**TASK GOAL:** Could you copy each line of the listing that holds "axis"?

**RECORDS PROVIDED:**
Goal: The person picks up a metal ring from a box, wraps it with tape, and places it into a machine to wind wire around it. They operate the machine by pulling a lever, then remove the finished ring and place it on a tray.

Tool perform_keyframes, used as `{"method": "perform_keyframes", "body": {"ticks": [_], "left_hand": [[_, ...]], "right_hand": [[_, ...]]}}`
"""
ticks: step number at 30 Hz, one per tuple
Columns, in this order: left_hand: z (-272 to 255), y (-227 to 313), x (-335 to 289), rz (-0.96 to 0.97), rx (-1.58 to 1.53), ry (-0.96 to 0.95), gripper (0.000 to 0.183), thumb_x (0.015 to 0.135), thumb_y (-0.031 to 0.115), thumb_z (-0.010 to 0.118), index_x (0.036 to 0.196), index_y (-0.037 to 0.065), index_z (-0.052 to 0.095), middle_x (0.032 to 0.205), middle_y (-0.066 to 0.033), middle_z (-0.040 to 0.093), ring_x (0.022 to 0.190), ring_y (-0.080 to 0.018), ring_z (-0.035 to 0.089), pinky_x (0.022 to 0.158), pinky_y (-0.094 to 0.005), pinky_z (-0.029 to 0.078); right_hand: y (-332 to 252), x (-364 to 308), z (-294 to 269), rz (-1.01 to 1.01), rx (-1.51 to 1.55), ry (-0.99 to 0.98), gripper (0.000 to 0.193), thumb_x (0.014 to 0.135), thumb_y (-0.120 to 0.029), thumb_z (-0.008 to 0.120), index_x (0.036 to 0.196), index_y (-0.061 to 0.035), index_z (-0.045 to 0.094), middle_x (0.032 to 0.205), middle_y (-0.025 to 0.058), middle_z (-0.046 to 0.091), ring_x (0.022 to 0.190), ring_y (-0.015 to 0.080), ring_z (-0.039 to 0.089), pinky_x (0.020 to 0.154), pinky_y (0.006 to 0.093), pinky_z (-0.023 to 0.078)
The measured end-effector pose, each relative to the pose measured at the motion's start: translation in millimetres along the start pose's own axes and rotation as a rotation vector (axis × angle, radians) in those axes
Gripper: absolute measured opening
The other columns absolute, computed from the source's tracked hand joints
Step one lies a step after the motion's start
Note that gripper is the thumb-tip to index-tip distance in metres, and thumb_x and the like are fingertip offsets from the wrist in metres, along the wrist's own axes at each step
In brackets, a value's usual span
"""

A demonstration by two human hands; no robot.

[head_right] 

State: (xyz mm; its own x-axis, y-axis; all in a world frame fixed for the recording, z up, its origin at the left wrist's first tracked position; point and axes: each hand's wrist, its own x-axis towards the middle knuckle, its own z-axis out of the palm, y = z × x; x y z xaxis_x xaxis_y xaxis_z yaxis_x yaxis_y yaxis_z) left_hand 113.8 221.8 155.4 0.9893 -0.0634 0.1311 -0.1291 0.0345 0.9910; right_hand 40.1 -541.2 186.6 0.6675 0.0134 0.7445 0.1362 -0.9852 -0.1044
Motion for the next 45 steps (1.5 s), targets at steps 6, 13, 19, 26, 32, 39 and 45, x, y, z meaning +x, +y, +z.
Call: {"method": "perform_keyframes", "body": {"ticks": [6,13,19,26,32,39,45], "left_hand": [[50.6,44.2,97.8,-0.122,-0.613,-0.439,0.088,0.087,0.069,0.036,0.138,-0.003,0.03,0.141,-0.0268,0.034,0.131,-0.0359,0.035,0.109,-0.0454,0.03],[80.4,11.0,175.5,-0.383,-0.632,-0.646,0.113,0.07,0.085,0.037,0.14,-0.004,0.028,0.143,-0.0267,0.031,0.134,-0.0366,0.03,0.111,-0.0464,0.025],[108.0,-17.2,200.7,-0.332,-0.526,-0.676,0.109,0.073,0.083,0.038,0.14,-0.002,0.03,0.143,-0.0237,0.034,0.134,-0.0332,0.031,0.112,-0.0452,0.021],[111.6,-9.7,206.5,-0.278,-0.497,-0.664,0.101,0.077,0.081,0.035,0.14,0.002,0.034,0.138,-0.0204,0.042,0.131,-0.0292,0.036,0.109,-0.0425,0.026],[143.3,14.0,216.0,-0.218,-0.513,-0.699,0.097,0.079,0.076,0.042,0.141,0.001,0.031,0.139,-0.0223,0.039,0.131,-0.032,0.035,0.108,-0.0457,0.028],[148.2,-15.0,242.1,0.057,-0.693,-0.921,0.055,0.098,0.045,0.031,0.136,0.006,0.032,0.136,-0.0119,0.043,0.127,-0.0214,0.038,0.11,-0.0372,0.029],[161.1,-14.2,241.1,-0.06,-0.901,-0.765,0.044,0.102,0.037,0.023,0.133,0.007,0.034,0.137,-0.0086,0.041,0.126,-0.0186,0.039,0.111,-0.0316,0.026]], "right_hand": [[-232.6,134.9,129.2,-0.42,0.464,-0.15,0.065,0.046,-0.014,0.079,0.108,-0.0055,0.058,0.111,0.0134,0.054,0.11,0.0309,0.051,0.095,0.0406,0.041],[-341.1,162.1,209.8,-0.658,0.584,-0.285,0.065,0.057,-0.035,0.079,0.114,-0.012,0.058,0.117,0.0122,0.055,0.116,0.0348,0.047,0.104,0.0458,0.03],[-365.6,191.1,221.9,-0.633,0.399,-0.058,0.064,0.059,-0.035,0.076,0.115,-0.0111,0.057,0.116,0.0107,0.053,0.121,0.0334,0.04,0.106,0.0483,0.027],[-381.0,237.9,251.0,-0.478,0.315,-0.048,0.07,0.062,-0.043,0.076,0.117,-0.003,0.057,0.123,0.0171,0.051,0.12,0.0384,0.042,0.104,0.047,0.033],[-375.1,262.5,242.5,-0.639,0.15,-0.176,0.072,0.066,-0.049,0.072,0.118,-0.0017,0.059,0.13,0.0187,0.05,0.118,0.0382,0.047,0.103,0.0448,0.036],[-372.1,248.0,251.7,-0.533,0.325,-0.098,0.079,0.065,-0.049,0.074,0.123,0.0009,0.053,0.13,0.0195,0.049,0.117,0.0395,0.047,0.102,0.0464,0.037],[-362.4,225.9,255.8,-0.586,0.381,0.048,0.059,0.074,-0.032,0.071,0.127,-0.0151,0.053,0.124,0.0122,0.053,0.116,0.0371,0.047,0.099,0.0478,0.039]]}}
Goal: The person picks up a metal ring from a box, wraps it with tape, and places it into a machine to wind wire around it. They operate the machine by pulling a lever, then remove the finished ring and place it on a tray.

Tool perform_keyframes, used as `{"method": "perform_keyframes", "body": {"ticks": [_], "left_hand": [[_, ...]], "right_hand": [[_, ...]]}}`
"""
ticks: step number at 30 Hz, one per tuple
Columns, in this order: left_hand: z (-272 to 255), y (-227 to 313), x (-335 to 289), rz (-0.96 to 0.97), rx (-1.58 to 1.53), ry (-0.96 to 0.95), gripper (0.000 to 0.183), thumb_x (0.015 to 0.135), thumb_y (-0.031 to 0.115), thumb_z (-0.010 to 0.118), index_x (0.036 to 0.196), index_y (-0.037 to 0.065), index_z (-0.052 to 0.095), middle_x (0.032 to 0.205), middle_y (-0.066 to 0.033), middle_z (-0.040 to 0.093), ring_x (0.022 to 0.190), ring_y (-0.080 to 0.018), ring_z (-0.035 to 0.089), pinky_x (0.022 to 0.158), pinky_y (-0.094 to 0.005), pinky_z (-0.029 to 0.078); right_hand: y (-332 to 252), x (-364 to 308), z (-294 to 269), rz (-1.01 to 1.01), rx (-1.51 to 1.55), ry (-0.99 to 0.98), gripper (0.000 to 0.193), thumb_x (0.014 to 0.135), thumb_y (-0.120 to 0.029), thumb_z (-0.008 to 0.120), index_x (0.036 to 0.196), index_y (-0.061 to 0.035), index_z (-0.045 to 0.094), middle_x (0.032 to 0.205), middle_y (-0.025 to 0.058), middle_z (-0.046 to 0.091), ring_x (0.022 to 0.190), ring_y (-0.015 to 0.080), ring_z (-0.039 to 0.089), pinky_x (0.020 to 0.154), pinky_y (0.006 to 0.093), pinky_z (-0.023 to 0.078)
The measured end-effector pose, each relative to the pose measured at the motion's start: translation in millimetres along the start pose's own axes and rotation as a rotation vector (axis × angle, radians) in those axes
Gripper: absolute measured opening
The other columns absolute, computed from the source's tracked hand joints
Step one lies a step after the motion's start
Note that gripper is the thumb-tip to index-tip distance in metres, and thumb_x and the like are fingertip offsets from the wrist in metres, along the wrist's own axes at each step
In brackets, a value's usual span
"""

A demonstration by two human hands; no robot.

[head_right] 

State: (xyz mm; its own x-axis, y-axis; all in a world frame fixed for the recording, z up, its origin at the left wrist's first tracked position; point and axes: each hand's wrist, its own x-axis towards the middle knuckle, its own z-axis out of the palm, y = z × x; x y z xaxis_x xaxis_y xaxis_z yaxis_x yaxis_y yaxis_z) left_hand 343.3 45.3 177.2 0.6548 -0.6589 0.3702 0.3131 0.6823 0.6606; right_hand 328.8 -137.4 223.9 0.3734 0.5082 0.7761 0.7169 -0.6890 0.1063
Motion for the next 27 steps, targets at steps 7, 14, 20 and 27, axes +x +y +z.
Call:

**WRITTEN RESPONSE:**
The measured end-effector pose, each relative to the pose measured at the motion's start: translation in millimetres along the start pose's own axes and rotation as a rotation vector (axis × angle, radians) in those axes
State: (xyz mm; its own x-axis, y-axis; all in a world frame fixed for the recording, z up, its origin at the left wrist's first tracked position; point and axes: each hand's wrist, its own x-axis towards the middle knuckle, its own z-axis out of the palm, y = z × x; x y z xaxis_x xaxis_y xaxis_z yaxis_x yaxis_y yaxis_z) left_hand 113.8 221.8 155.4 0.9893 -0.0634 0.1311 -0.1291 0.0345 0.9910; right_hand 40.1 -541.2 186.6 0.6675 0.0134 0.7445 0.1362 -0.9852 -0.1044
The measured end-effector pose, each relative to the pose measured at the motion's start: translation in millimetres along the start pose's own axes and rotation as a rotation vector (axis × angle, radians) in those axes
State: (xyz mm; its own x-axis, y-axis; all in a world frame fixed for the recording, z up, its origin at the left wrist's first tracked position; point and axes: each hand's wrist, its own x-axis towards the middle knuckle, its own z-axis out of the palm, y = z × x; x y z xaxis_x xaxis_y xaxis_z yaxis_x yaxis_y yaxis_z) left_hand 343.3 45.3 177.2 0.6548 -0.6589 0.3702 0.3131 0.6823 0.6606; right_hand 328.8 -137.4 223.9 0.3734 0.5082 0.7761 0.7169 -0.6890 0.1063

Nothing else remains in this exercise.